Огненное сердце - стр. 37
Я возвращаюсь к кроссворду и читаю:
«Диагноз, который каждый раз дает тебе гугл при любых симптомах?». Три буквы.
Р А К.
И Джемме, к сожалению, этот ответ известен как никому другому.
Глава 7
Джемма
Я захожу в палату и сразу же иду в уборную. Мне нужно пару минут, чтобы собраться с мыслями и решить, как разгрести все то, что Томас сказал маме.
Она ведь не поверила в этот бред? Или она действительно уже подбирает себе платье на свадьбу, на которую хочет успеть перед своим, по ее мнению, запланированным отбытием на небеса?
Боже, я скоро либо сойду с ума, либо вколю себе литр успокоительного.
Полтора года назад мама узнала, что у нее рак молочной железы. Поставить меня в известность она не посчитала нужным, и я поняла, что все не на своих местах, когда навестила ее прошлым летом в Миссуле. Все изменилось в одно мгновение, когда я увидела, что у женщины, которая когда-то вскормила меня грудным молоком, больше нет груди…

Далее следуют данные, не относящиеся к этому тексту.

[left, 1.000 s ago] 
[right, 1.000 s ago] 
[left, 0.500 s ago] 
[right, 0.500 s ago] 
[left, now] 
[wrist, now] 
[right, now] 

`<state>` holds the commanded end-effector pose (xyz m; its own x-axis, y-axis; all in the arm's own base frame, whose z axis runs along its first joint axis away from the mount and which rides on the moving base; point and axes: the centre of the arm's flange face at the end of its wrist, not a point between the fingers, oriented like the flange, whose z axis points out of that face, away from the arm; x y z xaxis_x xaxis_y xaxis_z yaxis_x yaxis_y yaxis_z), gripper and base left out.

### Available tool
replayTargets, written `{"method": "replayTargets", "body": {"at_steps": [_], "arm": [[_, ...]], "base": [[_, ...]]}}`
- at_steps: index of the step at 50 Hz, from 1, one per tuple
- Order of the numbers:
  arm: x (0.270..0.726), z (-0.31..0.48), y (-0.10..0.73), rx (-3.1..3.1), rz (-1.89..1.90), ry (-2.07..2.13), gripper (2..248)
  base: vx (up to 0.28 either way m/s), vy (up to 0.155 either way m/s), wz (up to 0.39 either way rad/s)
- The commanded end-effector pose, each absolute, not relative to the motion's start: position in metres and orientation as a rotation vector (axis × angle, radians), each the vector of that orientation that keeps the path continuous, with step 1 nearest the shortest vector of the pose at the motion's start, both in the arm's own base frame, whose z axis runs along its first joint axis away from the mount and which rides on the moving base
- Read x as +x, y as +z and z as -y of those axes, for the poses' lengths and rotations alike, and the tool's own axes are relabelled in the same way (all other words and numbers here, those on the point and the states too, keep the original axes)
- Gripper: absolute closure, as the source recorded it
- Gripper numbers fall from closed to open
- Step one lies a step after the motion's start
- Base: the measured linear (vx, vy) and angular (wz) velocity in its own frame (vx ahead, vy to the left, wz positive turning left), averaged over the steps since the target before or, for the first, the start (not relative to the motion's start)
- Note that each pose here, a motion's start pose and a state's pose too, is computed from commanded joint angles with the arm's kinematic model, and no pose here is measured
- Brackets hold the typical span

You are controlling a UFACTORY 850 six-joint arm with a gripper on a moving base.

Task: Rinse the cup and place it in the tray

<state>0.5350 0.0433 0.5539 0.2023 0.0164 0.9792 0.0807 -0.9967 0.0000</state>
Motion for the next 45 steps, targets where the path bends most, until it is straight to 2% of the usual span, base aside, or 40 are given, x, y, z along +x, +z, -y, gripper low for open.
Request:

Сказать, что мой мир рухнул – значит не сказать ничего. Подо мной буквально провалилась земля, поглотив меня в пучину обжигающей лавы. Я прошла все стадии принятия. Но на стадии злости я застряла надолго – горящей, разъедающей злости, которая трещала внутри, будто раскаленный металл.
Меня разрывали вопросы. Почему она скрыла? Почему решила бороться в одиночку? Разве она не знала, что я бы все бросила ради нее?
Возможно, все могло сложиться иначе, если бы мы изначально вместе боролись с этой дрянью под названием рак.
Может, многочисленные метастазы не распространились бы так стремительно, если бы лечение началось раньше. Сейчас болезнь уже охватила кости, печень, легкие… И я злюсь на все: на мир, на чертову судьбу, на то, что моя мама – мой самый близкий человек – оказалась в ловушке болезни, которую невозможно победить простым «выздоравливай».
Я узнала, что рак молочной железы – это не просто опухоль, это биологический враг с разными уродливыми лицами. У мамы агрессивная форма, тройной негативный рак, не поддающийся гормонотерапии и не имеющий таргетных точек. Ей назначили мастэктомию с удалением всей груди и множество курсов химиотерапии. После – иммунотерапию и даже пересадку стволовых клеток крови, чтобы попытаться дать организму хоть какую-то опору.
Я выучила слова, которые никогда не хотела знать: «неоперабельный», «прогрессия», «вторичные очаги», «резистентность». Я могу отличить паклитаксел от доцетаксела, знаю, как действуют PARP-ингибиторы и чем отличаются HER2+ опухоли от тройного негатива. Я словно получила медицинское образование – не по своей воле.
Но ни одно из этих знаний не дает мне ответов. Ни одно не приносит облегчения, когда я слышу, как она тихо стонет от боли. Ни одно не избавляет меня от слез, которые я проливаю только ночью, боясь, что утром вернусь в больницу и не обнаружу ее в палате. Ни одно не помогает мне понять, почему именно моя мама. Ни одно не возвращает мне ту женщину, которая раньше пела вместе со мной, читала сказки и учила, что в этом мире можно все исправить, если очень захотеть.
Оказывается, нельзя. Не все.
У меня нет уверенности в завтрашнем дне, не говоря уже про следующий месяц или год. У меня нет уверенности, что женщина, которая подарила мне жизнь, не умрет. Но я продолжаю вкладывать все силы в свой взгляд, в прикосновения и слова, чтобы мы верили, что все наладится. Я стараюсь… жить за нас двоих. Бороться за каждый ее вдох до тех пор, пока у меня самой не останется сил.